Work task: Give back the whole listing exactly as written, pictures excluded.
(Dataset content Opens)
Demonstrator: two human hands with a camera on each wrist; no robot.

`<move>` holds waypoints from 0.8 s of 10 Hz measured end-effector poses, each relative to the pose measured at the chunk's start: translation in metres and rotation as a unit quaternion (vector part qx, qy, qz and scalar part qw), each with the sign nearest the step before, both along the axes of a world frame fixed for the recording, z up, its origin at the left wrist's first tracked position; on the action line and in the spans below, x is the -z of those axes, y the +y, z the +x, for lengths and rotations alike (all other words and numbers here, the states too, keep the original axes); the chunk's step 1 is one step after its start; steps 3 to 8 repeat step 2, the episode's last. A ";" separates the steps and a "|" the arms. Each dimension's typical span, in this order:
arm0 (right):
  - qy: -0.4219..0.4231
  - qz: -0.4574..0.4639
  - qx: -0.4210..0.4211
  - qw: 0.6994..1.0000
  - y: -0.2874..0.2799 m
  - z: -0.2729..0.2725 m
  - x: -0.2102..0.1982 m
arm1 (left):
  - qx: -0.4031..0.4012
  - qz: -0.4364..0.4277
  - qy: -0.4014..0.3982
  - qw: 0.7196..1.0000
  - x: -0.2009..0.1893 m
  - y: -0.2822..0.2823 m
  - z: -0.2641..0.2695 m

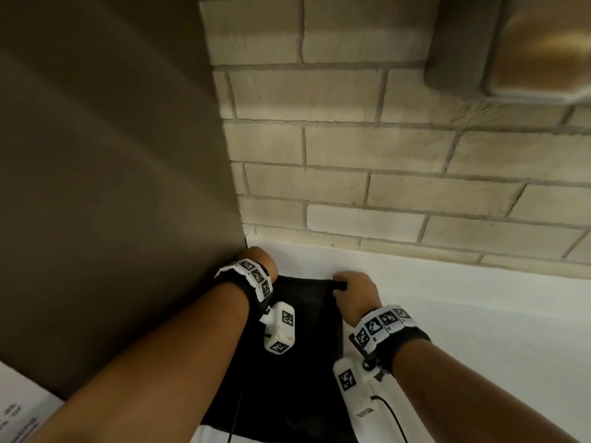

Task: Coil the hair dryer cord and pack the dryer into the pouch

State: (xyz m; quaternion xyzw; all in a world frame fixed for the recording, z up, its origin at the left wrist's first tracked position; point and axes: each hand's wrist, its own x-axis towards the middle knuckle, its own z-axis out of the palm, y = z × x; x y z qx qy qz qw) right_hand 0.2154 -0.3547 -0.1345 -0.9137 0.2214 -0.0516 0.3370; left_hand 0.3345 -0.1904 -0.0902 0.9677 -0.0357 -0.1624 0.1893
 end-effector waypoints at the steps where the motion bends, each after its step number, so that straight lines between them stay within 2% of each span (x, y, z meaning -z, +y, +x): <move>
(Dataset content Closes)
Reply to the task:
Demonstrator: two human hands with a camera on each wrist; no robot.

`<move>` holds waypoints from 0.8 s of 10 Hz measured end-effector poses, each relative to the pose measured at the chunk's start: translation in metres and rotation as a unit quaternion (vector part qx, qy, qz and scalar part qw), each with the sign nearest the step before, both along the axes of a world frame fixed for the recording, z up, its origin at the left wrist's first tracked position; on the action line and in the spans below, x is the -z of those axes, y the +y, z the +x, for lengths and rotations alike (all other words and numbers here, the states too, keep the original axes); the chunk's step 1 is one step after its start; steps 3 to 8 repeat step 2, the episode's last. A ";" separates the steps and a "|" the arms. Each dimension's typical span, in this order:
arm0 (right):
  - qy: -0.4219..0.4231
  - qz: -0.4574..0.4639
  - qx: -0.4210..0.4211
  - qw: 0.6994..1.0000
  - y: -0.2874..0.2799 m
  - z: -0.2729..0.2725 m
  - x: -0.2102..0.1982 m
arm1 (left):
  - qx: -0.4031..0.4012
  - qz: -0.4364..0.4277
  - qy: -0.4014..0.3982
  - qw: 0.7196..1.0000
  - x: -0.2009..0.1893 m
  - y: -0.2822..0.2823 m
  - z: -0.2641..0.2695 m


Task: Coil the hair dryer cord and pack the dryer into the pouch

State: (xyz m; quaternion xyzw; all in a world frame fixed for the recording, z up, its origin at the left wrist's first tracked position; point and axes: each hand's wrist, its own x-axis towards the middle knuckle, its own z-axis out of the palm, y = z × x; x y z qx qy qz qw) right_hand 0.2154 -0.3547 -0.1345 -0.9137 0.2214 -0.0516 0.3370; left_hand 0.3345 -0.1904 -0.0902 0.9677 -0.0357 -0.1624 0.1893
 end-effector waypoints at the steps where the motion bends, each after its step number, so that straight lines between them stay within 2% of each span (x, y, z meaning -z, +y, +x): <move>

That completes the output for this exercise.